Not special day
公園沿いの道を歩いている時に足を止めたのは1軒のセレクトショップの前だった。全面ガラス張りで、家具のお店だとすぐにわかる。見るからにオシャレで、値段は見える位置にないけれど高いんだろうなとすぐに予想がついた。
(か、可愛い〜! 新しい家具欲しい〜!)
スタイリッシュで洗練されたデザイン。こんな感じの家具が部屋にあったら絶対にテンション上がるよねと思いながら、徹に相談もなしに買えるわけもなく、私はお店を後にした。そもそも相談していいよと言われても多分あれは私のお給料だけでは買えない。
今使っているものは全て徹のもので、私が最初に徹と付き合った時から使っているものだからそれなりに年季も入っている。テーブルも棚も安物ではないからボロボロではないけれど、それでも細やかなキズはある。
「⋯⋯よし、家具を見に行こう!」
その決意に躊躇いも迷いもなかった。
「えっこの照明可愛くない?」
「まずはテーブル買うんじゃなかったの?」
次の休みは一緒に家具を見に行きたいと言えば、徹は快く受け入れてくれた。都市部から少し外れた大型店舗まで車に乗って行き、お店の中に入れば購買欲が一気に急上昇してしまう。
「そのつもりだったんだけど可愛いの見ると欲しくなるじゃん」
ああ、無意味にこのデカいぬいぐるみまで欲しくなってしまうとその肌触りを堪能すると、さすがにその大きさに徹は戸惑う顔を見せた。
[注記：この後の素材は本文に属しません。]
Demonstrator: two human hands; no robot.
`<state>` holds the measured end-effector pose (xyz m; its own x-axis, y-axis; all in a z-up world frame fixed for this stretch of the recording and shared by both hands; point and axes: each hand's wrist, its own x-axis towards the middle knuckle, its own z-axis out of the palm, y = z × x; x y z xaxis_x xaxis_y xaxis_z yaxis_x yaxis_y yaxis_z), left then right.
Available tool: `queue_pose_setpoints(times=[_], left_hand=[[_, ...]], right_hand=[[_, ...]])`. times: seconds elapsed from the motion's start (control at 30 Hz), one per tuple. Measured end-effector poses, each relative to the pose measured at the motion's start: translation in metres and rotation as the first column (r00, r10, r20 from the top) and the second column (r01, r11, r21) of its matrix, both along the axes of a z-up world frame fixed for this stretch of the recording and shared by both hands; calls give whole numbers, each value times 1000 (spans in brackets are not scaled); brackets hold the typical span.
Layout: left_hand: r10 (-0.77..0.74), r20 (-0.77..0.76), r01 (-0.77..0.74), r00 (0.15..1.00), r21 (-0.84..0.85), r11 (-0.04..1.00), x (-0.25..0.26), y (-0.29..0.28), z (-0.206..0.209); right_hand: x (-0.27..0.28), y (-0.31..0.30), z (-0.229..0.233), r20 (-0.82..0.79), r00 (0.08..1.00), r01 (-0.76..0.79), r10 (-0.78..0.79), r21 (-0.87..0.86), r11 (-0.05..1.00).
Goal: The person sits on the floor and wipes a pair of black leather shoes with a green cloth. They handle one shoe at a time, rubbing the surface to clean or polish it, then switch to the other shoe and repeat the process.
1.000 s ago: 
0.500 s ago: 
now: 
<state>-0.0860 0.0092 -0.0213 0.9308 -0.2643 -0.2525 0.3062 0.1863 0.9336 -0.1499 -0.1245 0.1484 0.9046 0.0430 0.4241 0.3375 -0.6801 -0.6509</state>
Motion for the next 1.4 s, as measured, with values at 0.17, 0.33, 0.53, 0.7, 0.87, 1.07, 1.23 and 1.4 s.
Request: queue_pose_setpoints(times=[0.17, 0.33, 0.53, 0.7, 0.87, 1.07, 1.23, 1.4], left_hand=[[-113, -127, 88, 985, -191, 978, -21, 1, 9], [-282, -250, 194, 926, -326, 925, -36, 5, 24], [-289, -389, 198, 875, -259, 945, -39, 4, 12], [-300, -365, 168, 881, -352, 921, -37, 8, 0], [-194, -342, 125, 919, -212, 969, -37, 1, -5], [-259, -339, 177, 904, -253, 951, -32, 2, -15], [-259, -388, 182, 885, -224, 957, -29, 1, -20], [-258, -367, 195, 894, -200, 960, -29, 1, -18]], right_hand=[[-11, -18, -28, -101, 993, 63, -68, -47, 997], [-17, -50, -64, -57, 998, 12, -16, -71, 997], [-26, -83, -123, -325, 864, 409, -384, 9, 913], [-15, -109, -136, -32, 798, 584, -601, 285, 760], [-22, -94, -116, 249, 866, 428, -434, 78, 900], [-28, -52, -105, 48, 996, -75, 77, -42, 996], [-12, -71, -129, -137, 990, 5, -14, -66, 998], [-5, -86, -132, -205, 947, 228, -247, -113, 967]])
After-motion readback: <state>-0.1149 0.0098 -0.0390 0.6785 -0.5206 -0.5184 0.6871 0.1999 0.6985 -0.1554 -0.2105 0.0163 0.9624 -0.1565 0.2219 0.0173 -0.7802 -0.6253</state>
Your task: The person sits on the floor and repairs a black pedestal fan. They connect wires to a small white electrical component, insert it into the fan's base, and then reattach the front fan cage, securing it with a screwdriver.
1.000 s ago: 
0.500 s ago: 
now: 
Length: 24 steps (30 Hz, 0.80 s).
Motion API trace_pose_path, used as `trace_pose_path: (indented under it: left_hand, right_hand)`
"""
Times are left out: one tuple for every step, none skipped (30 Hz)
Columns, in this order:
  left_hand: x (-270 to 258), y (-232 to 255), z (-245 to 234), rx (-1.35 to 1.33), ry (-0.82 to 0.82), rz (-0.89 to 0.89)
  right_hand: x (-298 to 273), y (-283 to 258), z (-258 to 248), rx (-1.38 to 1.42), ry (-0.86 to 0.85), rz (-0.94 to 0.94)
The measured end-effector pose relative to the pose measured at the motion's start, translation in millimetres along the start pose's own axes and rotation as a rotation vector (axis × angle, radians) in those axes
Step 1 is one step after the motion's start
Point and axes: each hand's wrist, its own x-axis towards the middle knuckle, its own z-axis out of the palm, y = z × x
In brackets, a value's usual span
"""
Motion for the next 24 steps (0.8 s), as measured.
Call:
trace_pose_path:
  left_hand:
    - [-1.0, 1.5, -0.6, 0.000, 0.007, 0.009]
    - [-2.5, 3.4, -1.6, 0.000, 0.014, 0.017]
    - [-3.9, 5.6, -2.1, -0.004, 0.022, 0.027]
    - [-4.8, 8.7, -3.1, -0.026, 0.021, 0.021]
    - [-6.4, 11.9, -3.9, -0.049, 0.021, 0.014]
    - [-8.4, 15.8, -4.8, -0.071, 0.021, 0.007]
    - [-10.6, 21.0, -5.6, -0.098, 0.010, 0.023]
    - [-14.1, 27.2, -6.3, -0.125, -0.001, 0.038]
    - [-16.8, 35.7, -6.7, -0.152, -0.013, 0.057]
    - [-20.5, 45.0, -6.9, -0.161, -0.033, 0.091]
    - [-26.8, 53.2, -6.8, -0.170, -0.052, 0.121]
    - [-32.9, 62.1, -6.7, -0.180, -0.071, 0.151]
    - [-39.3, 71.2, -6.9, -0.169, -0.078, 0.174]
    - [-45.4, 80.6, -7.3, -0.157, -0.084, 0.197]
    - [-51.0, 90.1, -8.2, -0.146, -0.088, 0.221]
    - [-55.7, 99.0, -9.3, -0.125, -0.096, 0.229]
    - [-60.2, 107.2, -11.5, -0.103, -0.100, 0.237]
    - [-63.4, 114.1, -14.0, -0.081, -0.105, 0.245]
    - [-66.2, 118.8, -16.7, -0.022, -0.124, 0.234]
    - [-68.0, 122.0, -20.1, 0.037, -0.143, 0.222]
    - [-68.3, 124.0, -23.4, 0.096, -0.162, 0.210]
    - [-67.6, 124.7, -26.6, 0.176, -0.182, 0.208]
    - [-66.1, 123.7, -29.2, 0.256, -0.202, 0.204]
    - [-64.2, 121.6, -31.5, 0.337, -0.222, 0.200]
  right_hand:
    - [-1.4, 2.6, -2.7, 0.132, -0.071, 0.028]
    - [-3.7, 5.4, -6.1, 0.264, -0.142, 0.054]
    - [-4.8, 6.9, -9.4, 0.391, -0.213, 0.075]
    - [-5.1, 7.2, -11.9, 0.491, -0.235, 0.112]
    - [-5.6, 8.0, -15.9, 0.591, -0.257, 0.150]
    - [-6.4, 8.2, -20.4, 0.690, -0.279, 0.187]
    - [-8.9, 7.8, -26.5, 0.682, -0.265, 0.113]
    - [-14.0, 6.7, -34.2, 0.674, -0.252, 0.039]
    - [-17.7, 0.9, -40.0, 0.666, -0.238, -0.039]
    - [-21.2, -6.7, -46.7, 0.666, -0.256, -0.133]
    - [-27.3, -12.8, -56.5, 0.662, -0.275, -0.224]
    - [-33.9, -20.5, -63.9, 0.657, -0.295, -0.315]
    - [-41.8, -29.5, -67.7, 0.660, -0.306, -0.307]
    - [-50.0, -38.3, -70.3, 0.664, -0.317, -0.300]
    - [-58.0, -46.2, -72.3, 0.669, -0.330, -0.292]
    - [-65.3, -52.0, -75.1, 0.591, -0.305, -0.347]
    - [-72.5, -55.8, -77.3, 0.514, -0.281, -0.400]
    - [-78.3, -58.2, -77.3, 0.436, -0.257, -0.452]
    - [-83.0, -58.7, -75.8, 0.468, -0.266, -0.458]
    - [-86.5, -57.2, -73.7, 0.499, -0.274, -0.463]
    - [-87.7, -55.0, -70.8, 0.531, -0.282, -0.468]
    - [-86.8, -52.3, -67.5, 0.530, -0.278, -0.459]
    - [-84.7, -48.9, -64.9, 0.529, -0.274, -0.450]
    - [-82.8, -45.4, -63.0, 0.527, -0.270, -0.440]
「待って、買うのは良いけどせめてその4分の1の大きさにして」
「ケチ〜」
「なんで! だってどう考えてもでかすぎるじゃん!」
まあ確かにこの大きさは部屋に戻ったあと冷静になって、なんで買ったんだ? ってなるやつか。
「だからさ、ほら、違うぬいぐるみにしよ?」
「いや、ぬいぐるみはもういいや」
「切り替え早くない?」
最後にもう1度ぬいぐるみの触り心地を堪能してから今度はちゃんとテーブルの展示場に行く。ローテーブル、食卓用テーブル、サイドテーブル。一言でテーブルと言えども種類の豊富さに、私はまた目移りしてしまって、逆にこれは選べなくて買えないんじゃないかなとも思いはじめてきた。
「まあ私には徹がいるしね。ぬいぐるみはいいかなって」
「なあに、名前は俺に抱きつきたいの?」
「抱き着いたら受け止めてね」
「受け止めないわけないじゃん」
任せてよ、と徹は誇らしげに言う。
「徹はさ、こういうのが良いとかないの。私、宮があるから絶対じゃないけどベッドサイドにもテーブルあってもいいかなって思うんだけどどう? あ、さっきの照明ベッドサイドに置いたら良い感じにならないかな!?」
「あー、良いかもね。小さめの観賞用植物置いてもオシャレじゃない?」
「オシャレ〜!」
新しい家具が欲しいとは思ってたけど、一緒にいるだけで悩むこともこんなに楽しくなる。セレクトショップの前でお高い家具を見るだけでもテンションは上がったけれど、その時とは違う高揚感。
日常が彩られる。未来への期待が膨らんでいく。ここまでくると逆に悔しいなって思ってしまうくらい、私は徹と過ごす時間が好きなのだ。
「じゃあ一旦今日のところはサイドテーブルと照明買おうか」
「一旦ね、一旦」
「わかってる。どうせ名前のことだから他のも欲しくなっちゃうもんね」
「そうなんだよね、1回買うとスイッチがね⋯⋯」
「じゃあ帰ったら一緒にどれを買うか決めよ。俺も新しく買いたい家電があるから」
出費のことも一旦、置いておく。
「え〜家電まで話広げて良いなら私も新しいドライヤー欲しいんだけど」
「俺たち欲しいのばっかりじゃん」
「困ったね。吟味しないと」
いつか。一軒家に住んで家族が増えて庭にブランコを設置したり、今よりもっと大きな家具家電に買い換えようって話をしたりするのかな。
今はまだ遠い未来で想像するには輪郭がぼやけてしまうけれど、それでもそんな日が来てもまたこうやって笑っていたい。全然違うものに目移りして、何を優先して買うかお財布と相談して、そしていつかあの大きなぬいぐるみを買う日もくるかもしれない。
「まずはサイドテーブルどれが良いか一緒に指差そう」
「いいね。俺は決まってるから」
「私も決まってる」
そんな日を夢見ながらまずは、今日の目的を果たそう。
「じゃあいくよ」
「うん」
指差す先が同じでありますようにと願いながら、私達は声を重ねるのだった。